The data should be printed in full, character for character.

-- COLLECTED DATA follows --

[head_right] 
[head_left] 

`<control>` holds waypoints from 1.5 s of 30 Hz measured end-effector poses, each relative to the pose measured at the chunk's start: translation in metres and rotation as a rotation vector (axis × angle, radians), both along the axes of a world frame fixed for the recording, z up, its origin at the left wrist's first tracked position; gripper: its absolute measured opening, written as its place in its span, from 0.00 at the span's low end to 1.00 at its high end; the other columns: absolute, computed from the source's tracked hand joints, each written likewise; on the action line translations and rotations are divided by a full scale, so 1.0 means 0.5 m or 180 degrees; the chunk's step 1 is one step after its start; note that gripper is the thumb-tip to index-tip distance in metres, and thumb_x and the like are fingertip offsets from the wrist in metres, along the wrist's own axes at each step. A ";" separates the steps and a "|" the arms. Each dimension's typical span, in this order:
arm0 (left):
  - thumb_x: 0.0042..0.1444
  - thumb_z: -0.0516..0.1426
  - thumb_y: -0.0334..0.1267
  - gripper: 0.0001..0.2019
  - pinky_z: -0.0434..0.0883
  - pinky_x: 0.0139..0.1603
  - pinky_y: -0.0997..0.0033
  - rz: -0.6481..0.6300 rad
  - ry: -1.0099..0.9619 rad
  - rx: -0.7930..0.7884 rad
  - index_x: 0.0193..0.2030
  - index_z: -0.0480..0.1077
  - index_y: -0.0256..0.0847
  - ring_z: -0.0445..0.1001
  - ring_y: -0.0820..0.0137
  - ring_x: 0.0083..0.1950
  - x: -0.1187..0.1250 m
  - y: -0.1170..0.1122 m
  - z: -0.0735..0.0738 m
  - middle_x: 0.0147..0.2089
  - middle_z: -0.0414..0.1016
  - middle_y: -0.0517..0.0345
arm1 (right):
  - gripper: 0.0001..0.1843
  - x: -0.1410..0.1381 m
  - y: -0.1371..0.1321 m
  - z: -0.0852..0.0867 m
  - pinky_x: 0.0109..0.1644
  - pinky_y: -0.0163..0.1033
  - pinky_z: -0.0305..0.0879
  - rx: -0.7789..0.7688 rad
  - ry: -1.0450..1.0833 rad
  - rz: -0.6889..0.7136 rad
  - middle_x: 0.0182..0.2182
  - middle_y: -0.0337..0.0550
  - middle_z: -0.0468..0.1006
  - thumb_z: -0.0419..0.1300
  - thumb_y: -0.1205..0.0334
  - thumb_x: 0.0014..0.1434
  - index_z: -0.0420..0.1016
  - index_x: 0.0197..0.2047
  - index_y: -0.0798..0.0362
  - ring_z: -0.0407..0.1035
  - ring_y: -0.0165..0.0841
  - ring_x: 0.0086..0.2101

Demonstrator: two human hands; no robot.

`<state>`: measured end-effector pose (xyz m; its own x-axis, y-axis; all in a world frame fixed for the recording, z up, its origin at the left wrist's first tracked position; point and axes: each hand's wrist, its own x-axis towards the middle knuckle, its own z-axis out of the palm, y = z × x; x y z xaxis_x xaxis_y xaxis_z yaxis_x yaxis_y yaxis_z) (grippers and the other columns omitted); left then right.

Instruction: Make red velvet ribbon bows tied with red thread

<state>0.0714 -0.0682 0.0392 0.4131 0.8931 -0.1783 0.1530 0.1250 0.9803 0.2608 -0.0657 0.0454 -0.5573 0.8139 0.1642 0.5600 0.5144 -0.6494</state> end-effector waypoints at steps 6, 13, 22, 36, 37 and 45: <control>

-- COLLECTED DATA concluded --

ANSWER SECTION »
[head_right] 
[head_left] 

`<control>` holds waypoints from 1.5 s of 30 Hz measured end-effector poses, each relative to the pose measured at the chunk's start: translation in metres and rotation as a rotation vector (axis × angle, radians), both along the axes of a world frame fixed for the recording, z up, its origin at the left wrist's first tracked position; gripper: its absolute measured opening, written as its place in its span, from 0.00 at the span's low end to 1.00 at its high end; the other columns: absolute, computed from the source's tracked hand joints, each written likewise; on the action line translations and rotations are divided by a full scale, so 1.0 means 0.5 m or 180 degrees; the chunk's step 1 is one step after its start; note that gripper is the thumb-tip to index-tip distance in metres, and thumb_x and the like are fingertip offsets from the wrist in metres, along the wrist's own axes at each step. A ";" separates the steps and a "|" the arms. Each dimension's typical span, in this order:
arm0 (left):
  - thumb_x: 0.0042..0.1444
  - thumb_z: -0.0516..0.1426
  - thumb_y: -0.0334..0.1267
  - gripper: 0.0001..0.2019
  - pinky_z: -0.0434..0.0883
  - pinky_x: 0.0139..0.1603
  - pinky_y: -0.0997..0.0033
  - rz: -0.6481..0.6300 rad
  - ry: -1.0099..0.9619 rad
  - rx: -0.7930..0.7884 rad
  - index_x: 0.0193..0.2030
  - index_z: -0.0480..0.1077
  - index_y: -0.0256..0.0847
  - ring_z: -0.0445..0.1001
  - ring_y: -0.0820..0.0137
  - ring_x: 0.0083..0.1950
  - x: -0.1187..0.1250 m
  - y: -0.1170..0.1122 m
  - z: -0.0735..0.0738 m
  - middle_x: 0.0147..0.2089
  - middle_z: -0.0414..0.1016
  - middle_y: -0.0517..0.0345
arm1 (right):
  - gripper: 0.0001..0.1843
  - x: -0.1410..0.1381 m
  - y: -0.1371..0.1321 m
  - z: -0.0852..0.0867 m
  - pinky_x: 0.0109..0.1644
  - pinky_y: -0.0163..0.1033
  - pinky_z: -0.0305..0.0879
  - rx: -0.7789..0.7688 rad
  - ry: -1.0450..1.0833 rad
  - rz: -0.6889..0.7136 rad
  - middle_x: 0.0182..0.2182
  - middle_y: -0.0337..0.0550
  - middle_z: -0.0468..0.1006
  - thumb_z: -0.0419..0.1300
  - thumb_y: -0.1205..0.0334
  - thumb_x: 0.0014..0.1434
  - index_z: -0.0420..0.1016
  - index_x: 0.0197..0.2047
  - index_y: -0.0798..0.0362
  - ring_z: -0.0407..0.1035
  - ring_y: -0.0165..0.0841
  - ring_x: 0.0086..0.2101

Demonstrator: two human hands; no robot.

`<state>`: measured end-effector pose (xyz m; its own x-axis, y-axis; all in a world frame fixed for the recording, z up, its origin at the left wrist's first tracked position; point and axes: each hand's wrist, its own x-axis towards the middle knuckle, its own z-axis out of the palm, y = z × x; x y z xaxis_x xaxis_y xaxis_z yaxis_x yaxis_y yaxis_z) (grippers and the other columns omitted); left then right.

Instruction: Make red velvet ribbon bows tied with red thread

<state>0.0714 -0.0682 0.0392 0.4131 0.8931 -0.1783 0.1530 0.1250 0.9803 0.2608 -0.0657 0.0454 -0.5573 0.8139 0.1642 0.5600 0.5144 -0.6494</state> end-effector waypoints at steps 6, 13, 22, 36, 37 and 45: <control>

The full output has been given.